Mr. Krzemien receives a car allowance of $700 per month beginning in February 2007 and the Company’s standard medical and other employee benefits. Mr. Krzemien is prohibited from competing with the Company during his period of employment and for a three-month period following termination of employment.
Robert M. Kramer, Employment Agreement
Mace currently employs Robert M. Kramer as its Executive Vice President, General Counsel and Secretary under an Employment Contract dated February 12, 2007 and expiring on February 12, 2010 (“Kramer Employment Agreement”). The Company’s Compensation Committee obtained a Compensation Study from Compensation Resources, Inc. prior to entering into the Kramer Employment Agreement.
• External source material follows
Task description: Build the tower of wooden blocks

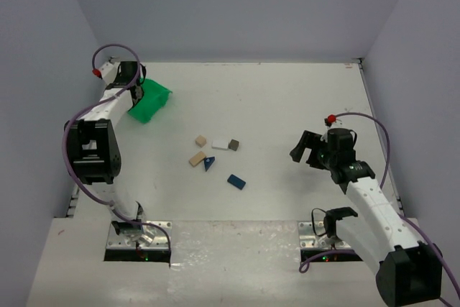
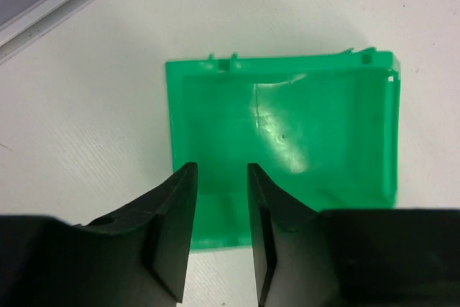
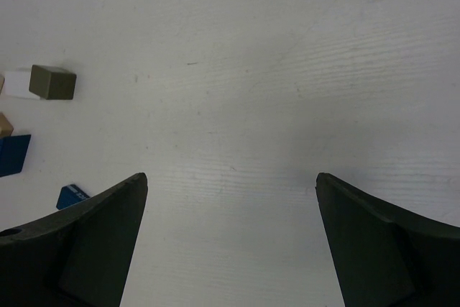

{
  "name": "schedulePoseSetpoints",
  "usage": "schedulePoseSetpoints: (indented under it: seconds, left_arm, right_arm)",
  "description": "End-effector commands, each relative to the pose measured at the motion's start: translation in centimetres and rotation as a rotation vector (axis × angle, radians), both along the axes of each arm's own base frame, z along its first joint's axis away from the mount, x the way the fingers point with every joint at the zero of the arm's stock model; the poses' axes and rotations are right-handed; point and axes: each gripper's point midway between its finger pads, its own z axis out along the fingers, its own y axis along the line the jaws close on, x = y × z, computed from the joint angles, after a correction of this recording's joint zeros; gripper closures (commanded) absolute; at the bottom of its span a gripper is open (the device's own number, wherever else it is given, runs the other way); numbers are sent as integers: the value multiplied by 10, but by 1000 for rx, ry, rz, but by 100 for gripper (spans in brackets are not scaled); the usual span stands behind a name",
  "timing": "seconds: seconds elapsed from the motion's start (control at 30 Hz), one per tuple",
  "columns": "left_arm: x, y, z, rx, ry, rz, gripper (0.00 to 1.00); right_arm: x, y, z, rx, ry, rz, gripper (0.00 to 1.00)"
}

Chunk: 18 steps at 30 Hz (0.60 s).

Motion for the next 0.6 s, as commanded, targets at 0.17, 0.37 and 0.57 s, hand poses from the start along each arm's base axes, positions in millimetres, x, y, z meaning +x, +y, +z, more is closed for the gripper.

The initial base salary under the Kramer Employment Agreement is $230,000. In accordance with the Kramer Employment Agreement, Mr. Kramer received an option grant for 60,000 shares of common stock under the Company’s Stock Option Plan at an exercise price of $2.73, the close of market on the date of grant. The options were granted on February 12, 2007. The options vested one-third on the date of the grant, and will vest one-third on February 12, 2008 and one-third on February 12, 2009.
Under the Kramer Employment Agreement, Mr. Kramer will receive a one-time retention payment equal to Mr. Kramer’s then annual base compensation (currently $230,000) upon the occurrence of both of (a) a change in control of the Company and (b) Louis D. Paolino, Jr. ceasing to be Principal Executive Officer of the Company. After Mr. Kramer receives the retention payment, if Mr. Kramer’s employment is then terminated without cause or if the Company breaches the Kramer Employment Agreement, Mr. Kramer is entitled to an additional on-time payment equal to Mr. Kramer’s then annual base compensation. The current total amount of both the retention payment and termination payment is $460,000.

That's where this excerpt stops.